Non bisogna dare per scontato, e men che meno deformare una notizia. Come quando un consiglio comunale convocato in zona rossa in segno di protesta venne «raccontato» da una testata giornalistica come «segno di festa per la riapertura del centro de L‘Aquila». «Il centro storico – ha ricordato De Nicola – era il motore sociale di questa città, ma soprattutto era il motore psicologico: L‘Aquila senza la sua acropoli, senza il centro storico può anche rinascere ma gli aquilani non saranno quelli di prima». Eppure «possiamo scrivere tutte le carte deontologiche, fare un testo deontologico unico, ma il problema di fondo permane la capacità del giornalista di essere autonomo», ha osservato Stefano Pallotta, presidente dell‘Ordine dei giornalisti dell‘Abruzzo, per il quale «è troppo facile parlare di schiena dritta se non c‘interroghiamo su chi detiene i mezzi d‘informazione oggi».
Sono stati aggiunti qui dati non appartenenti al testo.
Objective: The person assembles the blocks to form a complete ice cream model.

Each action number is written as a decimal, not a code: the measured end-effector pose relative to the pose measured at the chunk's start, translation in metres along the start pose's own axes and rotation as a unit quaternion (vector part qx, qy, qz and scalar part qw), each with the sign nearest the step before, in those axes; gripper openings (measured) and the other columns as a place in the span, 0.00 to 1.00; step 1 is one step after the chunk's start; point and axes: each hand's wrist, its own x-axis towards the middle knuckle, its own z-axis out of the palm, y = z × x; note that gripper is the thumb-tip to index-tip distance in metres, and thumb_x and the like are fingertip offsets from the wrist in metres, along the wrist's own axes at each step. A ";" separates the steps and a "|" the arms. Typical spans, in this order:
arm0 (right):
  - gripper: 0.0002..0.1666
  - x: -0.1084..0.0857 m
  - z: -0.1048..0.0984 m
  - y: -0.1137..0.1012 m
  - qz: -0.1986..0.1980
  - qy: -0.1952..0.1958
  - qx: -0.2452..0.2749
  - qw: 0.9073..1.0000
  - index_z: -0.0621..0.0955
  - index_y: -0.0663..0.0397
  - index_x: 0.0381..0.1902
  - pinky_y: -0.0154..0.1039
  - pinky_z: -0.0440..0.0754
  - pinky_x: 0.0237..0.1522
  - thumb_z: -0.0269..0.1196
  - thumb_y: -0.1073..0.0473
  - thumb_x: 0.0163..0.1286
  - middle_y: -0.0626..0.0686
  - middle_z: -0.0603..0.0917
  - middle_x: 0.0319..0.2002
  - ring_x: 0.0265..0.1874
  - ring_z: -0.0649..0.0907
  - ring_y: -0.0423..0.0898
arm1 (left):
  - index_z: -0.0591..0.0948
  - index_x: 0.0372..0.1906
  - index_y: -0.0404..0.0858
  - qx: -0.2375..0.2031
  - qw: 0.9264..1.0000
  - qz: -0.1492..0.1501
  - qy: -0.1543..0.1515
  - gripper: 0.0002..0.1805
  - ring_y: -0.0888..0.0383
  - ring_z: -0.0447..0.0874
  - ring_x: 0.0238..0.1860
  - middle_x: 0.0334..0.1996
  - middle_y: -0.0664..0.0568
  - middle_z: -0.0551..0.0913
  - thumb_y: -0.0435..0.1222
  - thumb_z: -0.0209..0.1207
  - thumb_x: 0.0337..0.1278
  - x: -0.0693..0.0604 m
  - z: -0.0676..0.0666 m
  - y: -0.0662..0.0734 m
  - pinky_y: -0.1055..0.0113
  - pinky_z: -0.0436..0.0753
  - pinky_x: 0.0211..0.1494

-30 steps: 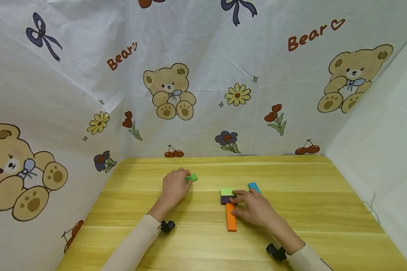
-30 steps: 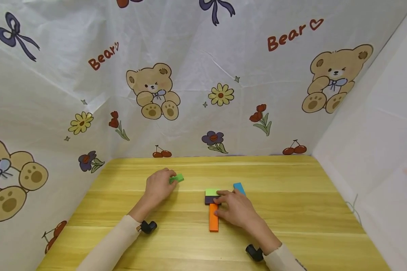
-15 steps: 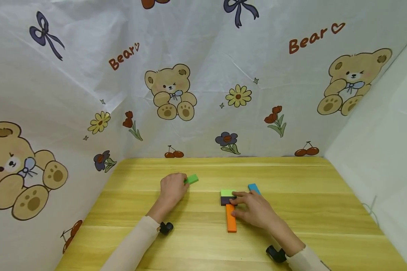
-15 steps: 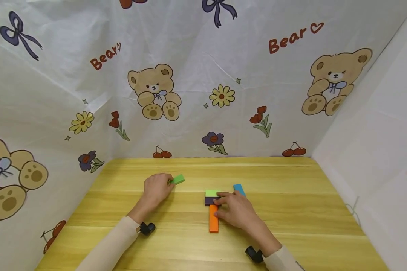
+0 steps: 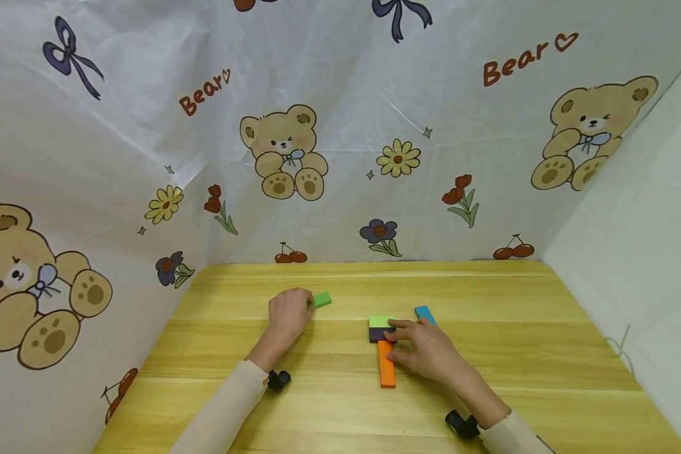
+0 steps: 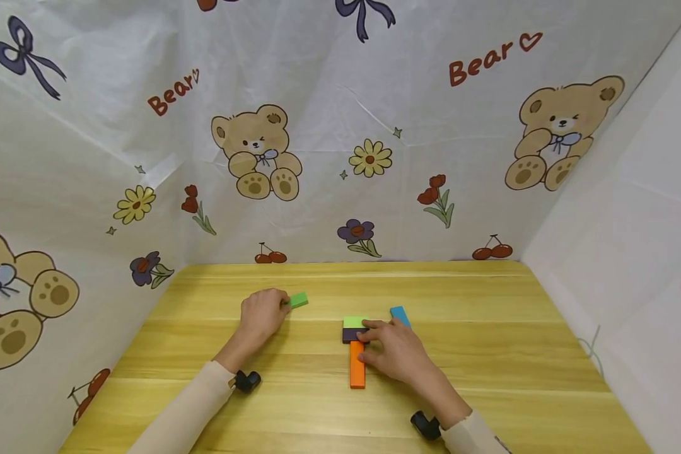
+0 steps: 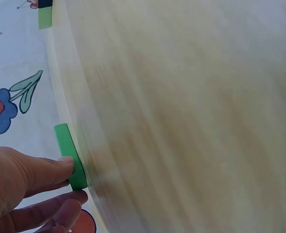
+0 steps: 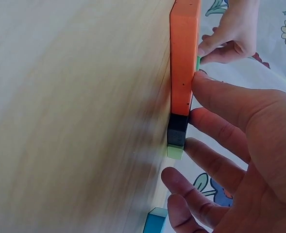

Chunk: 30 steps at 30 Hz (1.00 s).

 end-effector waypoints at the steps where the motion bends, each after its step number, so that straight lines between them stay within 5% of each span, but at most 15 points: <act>1: 0.22 0.000 0.000 0.000 0.000 0.001 -0.002 1.000 0.91 0.44 0.59 0.67 0.75 0.74 0.77 0.48 0.68 0.49 0.83 0.72 0.74 0.78 0.66 | 0.96 0.43 0.47 -0.001 1.000 0.002 0.000 0.07 0.52 0.91 0.30 0.37 0.51 0.95 0.40 0.77 0.61 0.000 0.000 0.000 0.58 0.86 0.29; 30: 0.22 0.000 -0.001 0.000 -0.002 0.006 -0.004 1.000 0.92 0.45 0.57 0.66 0.77 0.72 0.78 0.48 0.67 0.49 0.84 0.71 0.72 0.79 0.66 | 0.95 0.45 0.48 -0.058 0.998 0.002 -0.023 0.08 0.53 0.91 0.32 0.41 0.54 0.95 0.40 0.76 0.62 0.010 0.004 0.006 0.59 0.84 0.29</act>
Un caso fra tanti, «‘Il Messaggero‘, che lo scorso anno celebrò l‘anniversario del terremoto facendosi vanto di essere l‘unica redazione ancora rimasta a L‘Aquila, tra 15 giorni – ha informato Pallotta – chiuderà la redazione e trasferirà tutto a Pescara. E poi? Chi resterà a raccontare L‘Aquila ‘da dentro‘?». Perché la comunicazione non si può fermare al momento dell‘emergenza, occorre «dare voce a chi è più debole dopo eventi simili», ha chiosato Stefano Trasatti, direttore di «Redattore Sociale». E «raccontarlo – ha concluso – è importante, ma va fatto con accortezza e professionalità, andando sul posto».